House debates
Thursday, 29 October 2020
Questions without Notice
Game Over Campaign
2:18 pm
Zali Steggall (Warringah, Independent) Share this | Link to this | Hansard source
My question is to the Prime Minister. Yesterday I, along with others in this place, received a petition from the Game Over campaign, championed by Craig Foster and Sonny Bill Williams with Amnesty International. The petition calls on you to accept the New Zealand offer to take 150 asylum seekers each year from Manus Island and Papua New Guinea. This offer has been on the table for several years now, and all the refugees could have been resettled in New Zealand by now. You have opposed, just today, a permanent increase to the old Newstart for our most vulnerable, we are in a recession, yet you are prepared to pay an estimated cost of $573,000 per year, per person in offshore detention. This is obscene. Prime Minister, will you commit to accepting the New Zealand offer without delay? (Time expired)
2:19 pm
Peter Dutton (Dickson, Liberal Party, Minister for Home Affairs) Share this | Link to this | Hansard source
I thank the honourable member for her question. Obviously, the government has worked very hard to get people off Manus and Nauru. Over a number of years, decisions were made by a previous government where people were put on Manus and Nauru, as you know—
Mr Perrett interjecting—
Peter Dutton (Dickson, Liberal Party, Minister for Home Affairs) Share this | Link to this | Hansard source
The member for Moreton was part of the government when people sadly, tragically, drowned at sea, and boats arrived. We have worked very hard, day and night, to get people off. In the case of Manus, we've closed the centre there, as you'd be aware, Mr Speaker. There are people who are living within PNG at the moment; many of them have settled there, with jobs et cetera. In the case of Nauru, as I recall, the latest advice is that the number there is down to 134 people. I would be very happy to bring those people off Nauru tomorrow, but I need to manage it in a way, as we've said before, that we don't see new boat arrivals—because it's actually the policy of both the government and the opposition that, if a new boat arrived tomorrow, those people would go to Nauru. That's the policy of both the Labor Party and the Liberal Party. And we don't want that because, as we know, many of those boats don't make it, and people drown. On my watch, nobody has drowned at sea, and I've not sent a single person to Manus or Nauru. I got all of the children out of detention.

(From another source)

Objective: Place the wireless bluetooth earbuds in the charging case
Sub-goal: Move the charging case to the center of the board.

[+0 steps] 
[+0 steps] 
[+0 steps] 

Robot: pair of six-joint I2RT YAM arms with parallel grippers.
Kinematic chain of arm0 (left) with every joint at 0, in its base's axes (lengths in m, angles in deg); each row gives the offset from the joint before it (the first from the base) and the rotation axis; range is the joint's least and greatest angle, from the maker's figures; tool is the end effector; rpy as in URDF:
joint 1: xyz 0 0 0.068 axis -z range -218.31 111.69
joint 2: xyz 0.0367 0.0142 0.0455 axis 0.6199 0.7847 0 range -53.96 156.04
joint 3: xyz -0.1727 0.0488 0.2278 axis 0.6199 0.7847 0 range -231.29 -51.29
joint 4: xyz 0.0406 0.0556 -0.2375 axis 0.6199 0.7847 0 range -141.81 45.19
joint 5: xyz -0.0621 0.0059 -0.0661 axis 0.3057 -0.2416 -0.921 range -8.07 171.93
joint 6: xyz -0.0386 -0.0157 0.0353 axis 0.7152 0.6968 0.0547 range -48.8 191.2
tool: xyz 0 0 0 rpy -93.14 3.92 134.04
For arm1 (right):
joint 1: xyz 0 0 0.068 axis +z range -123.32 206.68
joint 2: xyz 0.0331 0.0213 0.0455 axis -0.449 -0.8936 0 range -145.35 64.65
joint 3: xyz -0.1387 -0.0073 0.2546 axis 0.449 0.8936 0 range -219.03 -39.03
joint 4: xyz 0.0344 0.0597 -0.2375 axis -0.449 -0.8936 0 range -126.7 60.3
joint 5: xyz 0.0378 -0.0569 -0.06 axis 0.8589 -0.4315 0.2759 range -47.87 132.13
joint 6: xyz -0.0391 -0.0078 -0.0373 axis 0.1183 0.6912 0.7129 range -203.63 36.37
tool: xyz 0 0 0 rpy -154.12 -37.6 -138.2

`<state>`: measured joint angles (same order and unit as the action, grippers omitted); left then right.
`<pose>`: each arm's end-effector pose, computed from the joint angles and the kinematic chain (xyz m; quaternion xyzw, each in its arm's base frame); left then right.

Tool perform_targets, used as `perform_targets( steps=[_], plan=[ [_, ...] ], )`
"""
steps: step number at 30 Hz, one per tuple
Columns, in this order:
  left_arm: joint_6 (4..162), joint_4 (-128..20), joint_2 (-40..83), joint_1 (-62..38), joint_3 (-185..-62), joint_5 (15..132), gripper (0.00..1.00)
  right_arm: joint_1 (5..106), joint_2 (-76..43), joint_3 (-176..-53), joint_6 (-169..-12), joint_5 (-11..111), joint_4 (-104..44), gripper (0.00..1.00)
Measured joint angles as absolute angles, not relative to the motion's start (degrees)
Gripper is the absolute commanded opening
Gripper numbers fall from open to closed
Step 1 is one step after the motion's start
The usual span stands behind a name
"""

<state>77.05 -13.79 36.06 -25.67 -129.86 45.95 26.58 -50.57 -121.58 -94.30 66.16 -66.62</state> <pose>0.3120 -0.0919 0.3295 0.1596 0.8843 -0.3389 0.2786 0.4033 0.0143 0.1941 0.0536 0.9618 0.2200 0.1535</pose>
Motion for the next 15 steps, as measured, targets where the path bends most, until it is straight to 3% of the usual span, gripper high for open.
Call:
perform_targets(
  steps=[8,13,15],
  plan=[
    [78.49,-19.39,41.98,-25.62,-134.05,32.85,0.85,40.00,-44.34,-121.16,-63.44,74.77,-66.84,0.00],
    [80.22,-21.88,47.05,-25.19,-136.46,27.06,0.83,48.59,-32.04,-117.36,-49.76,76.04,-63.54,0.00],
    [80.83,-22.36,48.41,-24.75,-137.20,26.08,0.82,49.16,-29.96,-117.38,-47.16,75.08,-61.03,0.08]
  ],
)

We have not ruled out an arrangement with New Zealand. I've said that, and I've been very clear. We will work with New Zealand, as we do on many, many issues. We've worked very closely with the United States, to the credit of previous Prime Minister Turnbull. The negotiations with President Trump resulted in an arrangement for about 1,200 or 1,250 people, potentially, to go from Manus and Nauru to the United States. That number is in the vicinity of 850 or 900, which has been a remarkable outcome, and we will get people off as quickly as possible. But we do know that, up in Indonesia, Sri Lanka and Vietnam at the moment, there are people smugglers who are attempting to put syndicates together. They are very sophisticated in messaging out, through social media, every word that I say, that the Prime Minister says or that those opposite say. They would take money from those innocent men, women and children tomorrow, not caring whether or not those people would get to Australia. And at the same time, over this period, we have been able to bring more migrants into our country through the Refugee and Humanitarian Program.